Cave diving specificities

in Culture/Tech

Scuba cave diving is a microcosm in the world of scuba diving a bit apart. Often regarded as one of the most dangerous sports in the world, practiced by atypical people, often strong and seemingly unmanageable; Underground diving requires in reality rigor, responsibility, camaraderie and humility in the face of risks. It is practiced at the crossroads of two worlds, that of underwater diving and speleology, making the speleonaut a diver by speleologists and a speleologist by divers. It is actually both at once.

Depending on the "origins", the diver will tend to visit submerged areas, while the speleologist will generally attempt to cross an aquatic obstacle (the siphon) to continue its land exploration. In France there is no legal framework for practice. It is not governed by the Sport Code. There is therefore no constraint or taxable hierarchy between practitioners. It is the playground that dictates the limits to this total freedom, which offers opportunities for fabulous innovations. Most tek diving techniques (see article) come from the underground world. Some will wonder why entering such special places. The motivations can be very diverse, but we can distinguish two major ones: walking and exploring places unexplored by Man in order to better know our environment and bring back data (topographical, geological, biological, hydrological, etc.) which Can help knowledge.

In both cases we are in love with this environment, so we will see what it has so special. It should be noted that underground diving is practiced in limestone massifs called Karsts (sometimes also in lava tunnels), where water has cleared its way through time and dug natural underground networks. The sites can be varied and range from underwater rivers such as those of Cassis (see article), to the small siphons that drown caves in the bottom of hole, passing by the beautiful resurgences like that of Fontaine de Vaucluse or the fairy Cenotes of Yucatan in Mexico. One can observe very pretty geological forms under ground called concretions. Stalactics, stalagmites, columns, draperies, gourds and eccentrics are natural gems that surely you would like.

For those less sensitive to mineral beauties, contrary to popular belief, there is life to be observed underground! It is possible to see fish and other animals that may have ventured into a conduit or that have been blocked millions of years ago and have become discolored such as niphargus (small white shrimp) or proteins. The peculiarities of the underground environment in relation to that of the sea are obscurity and the presence of a ceiling above the head. The lack of natural light is the cause of black, visibility can also quickly deteriorate with sediments and percolations caused by the movements of the diver and bubbles. Evolving to a non-free surface brings some constraints because one can not directly reach the surface in case of a problem. In a drowned conduit it is necessary to foresee the return by the same way as the way. The practice of underwater diving therefore requires some preparation and specific procedures in the event of an incident. Nothing is left to chance. The life line or wire of Ariadne thus makes it possible to find the exit.

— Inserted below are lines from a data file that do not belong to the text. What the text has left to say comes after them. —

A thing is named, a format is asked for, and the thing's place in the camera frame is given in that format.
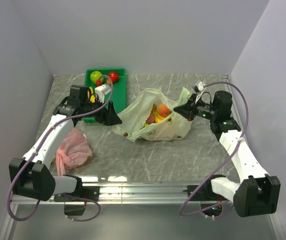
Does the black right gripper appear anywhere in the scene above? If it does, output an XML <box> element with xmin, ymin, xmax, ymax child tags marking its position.
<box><xmin>174</xmin><ymin>93</ymin><xmax>218</xmax><ymax>122</ymax></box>

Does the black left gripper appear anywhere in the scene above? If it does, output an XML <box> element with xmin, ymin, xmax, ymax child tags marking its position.
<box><xmin>81</xmin><ymin>95</ymin><xmax>122</xmax><ymax>126</ymax></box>

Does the light green plastic bag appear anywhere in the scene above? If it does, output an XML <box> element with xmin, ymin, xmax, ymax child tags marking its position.
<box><xmin>112</xmin><ymin>87</ymin><xmax>191</xmax><ymax>142</ymax></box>

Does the orange fake peach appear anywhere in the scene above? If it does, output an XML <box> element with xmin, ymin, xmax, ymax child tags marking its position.
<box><xmin>157</xmin><ymin>103</ymin><xmax>172</xmax><ymax>118</ymax></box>

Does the yellow fake banana bunch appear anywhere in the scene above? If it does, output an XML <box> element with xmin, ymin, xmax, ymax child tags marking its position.
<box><xmin>143</xmin><ymin>104</ymin><xmax>172</xmax><ymax>128</ymax></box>

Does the pink fake peach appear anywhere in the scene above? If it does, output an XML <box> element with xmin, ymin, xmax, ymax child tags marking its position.
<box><xmin>146</xmin><ymin>112</ymin><xmax>155</xmax><ymax>125</ymax></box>

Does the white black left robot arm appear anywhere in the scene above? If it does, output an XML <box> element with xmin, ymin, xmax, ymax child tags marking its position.
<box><xmin>8</xmin><ymin>85</ymin><xmax>122</xmax><ymax>201</ymax></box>

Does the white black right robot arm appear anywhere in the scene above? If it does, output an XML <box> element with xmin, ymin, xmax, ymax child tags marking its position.
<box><xmin>173</xmin><ymin>90</ymin><xmax>281</xmax><ymax>218</ymax></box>

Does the single yellow fake banana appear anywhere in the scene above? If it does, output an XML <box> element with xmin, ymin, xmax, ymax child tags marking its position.
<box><xmin>87</xmin><ymin>86</ymin><xmax>96</xmax><ymax>103</ymax></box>

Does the red fake strawberry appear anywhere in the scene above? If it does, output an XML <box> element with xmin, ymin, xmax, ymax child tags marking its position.
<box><xmin>106</xmin><ymin>71</ymin><xmax>120</xmax><ymax>85</ymax></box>

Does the green fake apple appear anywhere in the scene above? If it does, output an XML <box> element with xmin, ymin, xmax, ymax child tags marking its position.
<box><xmin>90</xmin><ymin>70</ymin><xmax>103</xmax><ymax>85</ymax></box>

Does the pink plastic bag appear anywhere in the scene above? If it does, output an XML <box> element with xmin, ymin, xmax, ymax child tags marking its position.
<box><xmin>55</xmin><ymin>128</ymin><xmax>93</xmax><ymax>176</ymax></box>

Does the green plastic fruit tray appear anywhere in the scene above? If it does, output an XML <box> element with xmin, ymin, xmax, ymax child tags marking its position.
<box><xmin>84</xmin><ymin>68</ymin><xmax>127</xmax><ymax>114</ymax></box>

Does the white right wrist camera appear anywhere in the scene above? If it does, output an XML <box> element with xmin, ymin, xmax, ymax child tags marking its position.
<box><xmin>192</xmin><ymin>80</ymin><xmax>206</xmax><ymax>103</ymax></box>

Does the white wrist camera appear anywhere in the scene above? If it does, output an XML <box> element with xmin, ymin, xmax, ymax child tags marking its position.
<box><xmin>94</xmin><ymin>79</ymin><xmax>112</xmax><ymax>103</ymax></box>
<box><xmin>192</xmin><ymin>80</ymin><xmax>206</xmax><ymax>103</ymax></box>

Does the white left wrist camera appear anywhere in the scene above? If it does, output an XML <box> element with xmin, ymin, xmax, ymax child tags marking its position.
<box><xmin>94</xmin><ymin>79</ymin><xmax>112</xmax><ymax>103</ymax></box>

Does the aluminium table edge rail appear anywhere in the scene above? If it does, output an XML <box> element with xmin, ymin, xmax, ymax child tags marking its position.
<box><xmin>10</xmin><ymin>181</ymin><xmax>200</xmax><ymax>205</ymax></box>

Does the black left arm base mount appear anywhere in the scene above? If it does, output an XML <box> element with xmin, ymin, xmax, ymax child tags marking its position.
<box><xmin>53</xmin><ymin>186</ymin><xmax>100</xmax><ymax>217</ymax></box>

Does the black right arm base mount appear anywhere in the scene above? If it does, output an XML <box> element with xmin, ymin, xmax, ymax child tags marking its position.
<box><xmin>179</xmin><ymin>184</ymin><xmax>233</xmax><ymax>220</ymax></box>

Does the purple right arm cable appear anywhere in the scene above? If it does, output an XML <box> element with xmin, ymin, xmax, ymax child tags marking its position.
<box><xmin>179</xmin><ymin>81</ymin><xmax>249</xmax><ymax>218</ymax></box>

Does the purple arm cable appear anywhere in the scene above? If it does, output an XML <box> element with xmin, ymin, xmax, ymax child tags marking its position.
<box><xmin>6</xmin><ymin>74</ymin><xmax>114</xmax><ymax>222</ymax></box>
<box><xmin>179</xmin><ymin>81</ymin><xmax>249</xmax><ymax>218</ymax></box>

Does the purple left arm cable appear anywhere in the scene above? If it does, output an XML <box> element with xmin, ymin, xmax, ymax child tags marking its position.
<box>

Arrows and labels are often used to give indications on the output, there are also other directional markers or not. Redundancy is practiced in ceiling diving, so everything is at least doubled (bottles, regulators, lamps, computers, etc.). It will be necessary to have a good technique of palmage and to control its buoyancy. All this management requires training. There are two major schools in underground diving, the "European" and the "American". The European is based on the philosophy of the solo, so there is no pair. The principle (ARA) is based on Autonomy, Redundancy and Adaptability. The rule of fifths or quarters is most often used for consumption management, the thread is metered and the configurations fairly hardy. The American school teaches, on the contrary, team logic with different procedures and materials: rule of third parties, use of a bi-bottle connected with a shut-off valve (manifold), a long pipe for the regulator of Relief in order to move to two a narrow and a more developed communication system. There is a curriculum for the American school (cavern diver, introduction to cave diver, cave diver, then specialties) giving right to prerogatives. Never venture with underwater diving equipment, at least in addition to the suit, plains and mask, a diving suit consisting of two bottles with complete DIN regulators, one wing, two identical strong lamps (Spare scissors or easycut), a compass and two dive computers.

The helmet is highly recommended also it can prove very useful to protect the head of shocks or fall of stone out of the water as well as to arrange its lamps in order to keep hands free. One of the last characteristics of underwater diving is that in France, all speleological assistance is provided by the practitioners themselves. The caving French rescue is therefore empowered to intervene in this environment. You will understand that it is not advisable to embark on the self-learning of underwater diving. We advise you to follow a training given by a qualified professional or in a federal environment (internships within the French Federation of Speleology and The FFESSM) and a companionage in order to go there gradually.

The Click-Dive team, a dedicated diving reservation site, wishes you a wonderful dive.